**Task inputs:**
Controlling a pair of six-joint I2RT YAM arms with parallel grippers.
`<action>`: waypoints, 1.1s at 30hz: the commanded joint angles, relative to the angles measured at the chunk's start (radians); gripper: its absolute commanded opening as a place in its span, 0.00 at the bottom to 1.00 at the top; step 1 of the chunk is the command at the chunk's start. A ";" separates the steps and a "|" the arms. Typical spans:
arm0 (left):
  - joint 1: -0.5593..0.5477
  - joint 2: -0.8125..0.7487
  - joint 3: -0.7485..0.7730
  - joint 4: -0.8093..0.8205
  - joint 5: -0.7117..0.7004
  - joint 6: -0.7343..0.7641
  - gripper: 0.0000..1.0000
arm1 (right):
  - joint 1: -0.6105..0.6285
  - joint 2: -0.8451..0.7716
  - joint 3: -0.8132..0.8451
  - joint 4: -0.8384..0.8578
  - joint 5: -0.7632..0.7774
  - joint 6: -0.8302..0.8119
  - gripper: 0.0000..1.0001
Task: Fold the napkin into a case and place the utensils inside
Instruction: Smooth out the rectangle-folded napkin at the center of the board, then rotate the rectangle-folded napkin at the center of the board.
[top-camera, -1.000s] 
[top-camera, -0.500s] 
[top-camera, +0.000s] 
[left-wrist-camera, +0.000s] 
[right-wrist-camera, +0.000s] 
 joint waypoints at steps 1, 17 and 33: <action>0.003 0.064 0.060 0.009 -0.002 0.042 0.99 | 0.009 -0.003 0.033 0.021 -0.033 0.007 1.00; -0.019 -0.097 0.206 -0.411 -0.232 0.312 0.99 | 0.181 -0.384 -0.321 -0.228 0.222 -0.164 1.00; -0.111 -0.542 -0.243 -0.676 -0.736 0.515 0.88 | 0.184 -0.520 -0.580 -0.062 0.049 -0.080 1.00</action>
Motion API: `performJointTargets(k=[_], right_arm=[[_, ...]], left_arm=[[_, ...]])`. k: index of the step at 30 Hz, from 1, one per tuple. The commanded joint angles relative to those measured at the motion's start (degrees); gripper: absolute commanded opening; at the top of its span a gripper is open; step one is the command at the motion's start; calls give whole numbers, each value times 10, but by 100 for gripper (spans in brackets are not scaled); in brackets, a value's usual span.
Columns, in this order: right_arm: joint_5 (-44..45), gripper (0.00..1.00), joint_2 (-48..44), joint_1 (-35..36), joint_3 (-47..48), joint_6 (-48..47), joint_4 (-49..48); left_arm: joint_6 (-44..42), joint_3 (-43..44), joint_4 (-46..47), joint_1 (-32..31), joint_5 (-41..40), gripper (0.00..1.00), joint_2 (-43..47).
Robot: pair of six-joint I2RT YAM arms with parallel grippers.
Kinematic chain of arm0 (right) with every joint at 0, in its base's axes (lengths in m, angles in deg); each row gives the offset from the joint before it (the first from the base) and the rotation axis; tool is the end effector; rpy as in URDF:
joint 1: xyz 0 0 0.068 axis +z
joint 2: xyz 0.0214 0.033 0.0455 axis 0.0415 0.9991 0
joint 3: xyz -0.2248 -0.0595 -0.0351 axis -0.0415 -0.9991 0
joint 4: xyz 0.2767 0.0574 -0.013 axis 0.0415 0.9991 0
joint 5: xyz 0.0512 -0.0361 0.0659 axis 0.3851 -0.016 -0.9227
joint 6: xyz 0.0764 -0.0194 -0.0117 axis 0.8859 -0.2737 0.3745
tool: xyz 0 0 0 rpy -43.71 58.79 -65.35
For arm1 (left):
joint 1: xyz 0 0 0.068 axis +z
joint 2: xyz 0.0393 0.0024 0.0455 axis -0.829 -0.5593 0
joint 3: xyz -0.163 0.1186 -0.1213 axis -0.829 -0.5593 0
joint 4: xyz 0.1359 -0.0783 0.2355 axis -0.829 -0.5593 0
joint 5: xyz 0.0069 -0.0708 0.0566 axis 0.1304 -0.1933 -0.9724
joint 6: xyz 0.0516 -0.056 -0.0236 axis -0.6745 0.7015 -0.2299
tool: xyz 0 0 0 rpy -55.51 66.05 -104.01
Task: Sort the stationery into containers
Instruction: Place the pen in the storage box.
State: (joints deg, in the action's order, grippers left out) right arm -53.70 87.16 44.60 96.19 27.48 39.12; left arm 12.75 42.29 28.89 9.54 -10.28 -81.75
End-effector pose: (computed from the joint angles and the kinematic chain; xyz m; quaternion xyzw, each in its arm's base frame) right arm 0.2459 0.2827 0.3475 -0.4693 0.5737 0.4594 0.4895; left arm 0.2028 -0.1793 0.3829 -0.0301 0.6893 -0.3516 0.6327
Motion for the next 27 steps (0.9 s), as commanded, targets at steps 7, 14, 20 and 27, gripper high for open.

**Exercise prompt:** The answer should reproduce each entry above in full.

**Result of this exercise:**
Controlling a pair of six-joint I2RT YAM arms with parallel grippers.
`<action>`: waypoints, 1.1s at 30hz: the commanded joint angles, relative to the angles measured at the chunk's start (radians); gripper: its absolute commanded opening as a place in its span, 0.00 at the bottom to 1.00 at the top; step 1 of the chunk is the command at the chunk's start. A ";" separates the steps and a "|" the arms. Typical spans:
arm0 (left):
  - joint 1: -0.5593..0.5477
  - joint 2: -0.8125..0.7487
  - joint 3: -0.7485..0.7730
  - joint 4: -0.8093..0.8205
  - joint 5: -0.7117..0.7004
  - joint 6: -0.7343..0.7641
  - gripper: 0.0000..1.0000
arm1 (right):
  - joint 1: -0.6105..0.6285
  - joint 2: -0.8451..0.7716
  - joint 3: -0.8132..0.8451
  - joint 4: -0.8384..0.8578
  - joint 5: -0.7632..0.7774
  - joint 6: -0.8302..0.8119
  - gripper: 0.0000..1.0001
Task: Fold the napkin into a case and place the utensils inside
Instruction: Smooth out the rectangle-folded napkin at the center of the board, then rotate the rectangle-folded napkin at the center of the board.
[top-camera, -1.000s] 
[top-camera, -0.500s] 
[top-camera, +0.000s] 
[left-wrist-camera, +0.000s] 
[right-wrist-camera, +0.000s] 
 joint waypoints at steps 1, 17 and 33: <action>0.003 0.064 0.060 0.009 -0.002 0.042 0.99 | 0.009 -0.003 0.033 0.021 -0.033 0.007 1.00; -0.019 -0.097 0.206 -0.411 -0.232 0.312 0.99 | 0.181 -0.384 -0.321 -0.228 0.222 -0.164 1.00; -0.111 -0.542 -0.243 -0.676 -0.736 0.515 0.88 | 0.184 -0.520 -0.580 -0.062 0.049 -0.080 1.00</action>
Motion API: `performJointTargets(k=[_], right_arm=[[_, ...]], left_arm=[[_, ...]])`. k: index of the step at 30 Hz, from 1, one per tuple. The commanded joint angles relative to those measured at the motion's start (degrees); gripper: absolute commanded opening; at the top of its span a gripper is open; step one is the command at the motion's start; calls give whole numbers, each value times 10, but by 100 for gripper (spans in brackets are not scaled); in brackets, a value's usual span.
Columns, in this order: right_arm: joint_5 (-44..45), gripper (0.00..1.00), joint_2 (-48..44), joint_1 (-35..36), joint_3 (-47..48), joint_6 (-48..47), joint_4 (-49..48); left_arm: joint_6 (-44..42), joint_3 (-43..44), joint_4 (-46..47), joint_1 (-32..31), joint_5 (-41..40), gripper (0.00..1.00), joint_2 (-43..47).
Robot: pair of six-joint I2RT YAM arms with parallel grippers.
Kinematic chain of arm0 (right) with every joint at 0, in its base's axes (lengths in m, angles in deg); each row gives the offset from the joint before it (the first from the base) and the rotation axis; tool is the end effector; rpy as in URDF:
joint 1: xyz 0 0 0.068 axis +z
joint 2: xyz 0.0214 0.033 0.0455 axis 0.0415 0.9991 0
joint 3: xyz -0.2248 -0.0595 -0.0351 axis -0.0415 -0.9991 0
joint 4: xyz 0.2767 0.0574 -0.013 axis 0.0415 0.9991 0
joint 5: xyz 0.0512 -0.0361 0.0659 axis 0.3851 -0.016 -0.9227
joint 6: xyz 0.0764 -0.0194 -0.0117 axis 0.8859 -0.2737 0.3745
tool: xyz 0 0 0 rpy -43.71 58.79 -65.35
For arm1 (left):
joint 1: xyz 0 0 0.068 axis +z
joint 2: xyz 0.0393 0.0024 0.0455 axis -0.829 -0.5593 0
joint 3: xyz -0.163 0.1186 -0.1213 axis -0.829 -0.5593 0
joint 4: xyz 0.1359 -0.0783 0.2355 axis -0.829 -0.5593 0
joint 5: xyz 0.0069 -0.0708 0.0566 axis 0.1304 -0.1933 -0.9724
joint 6: xyz 0.0516 -0.056 -0.0236 axis -0.6745 0.7015 -0.2299
tool: xyz 0 0 0 rpy -55.51 66.05 -104.01
Task: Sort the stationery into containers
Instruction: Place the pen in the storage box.
State: (joints deg, in the action's order, grippers left out) right arm -53.70 87.16 44.60 96.19 27.48 39.12; left arm 12.75 42.29 28.89 9.54 -10.28 -81.75
End-effector pose: (computed from the joint angles and the kinematic chain; xyz m; quaternion xyzw, each in its arm's base frame) right arm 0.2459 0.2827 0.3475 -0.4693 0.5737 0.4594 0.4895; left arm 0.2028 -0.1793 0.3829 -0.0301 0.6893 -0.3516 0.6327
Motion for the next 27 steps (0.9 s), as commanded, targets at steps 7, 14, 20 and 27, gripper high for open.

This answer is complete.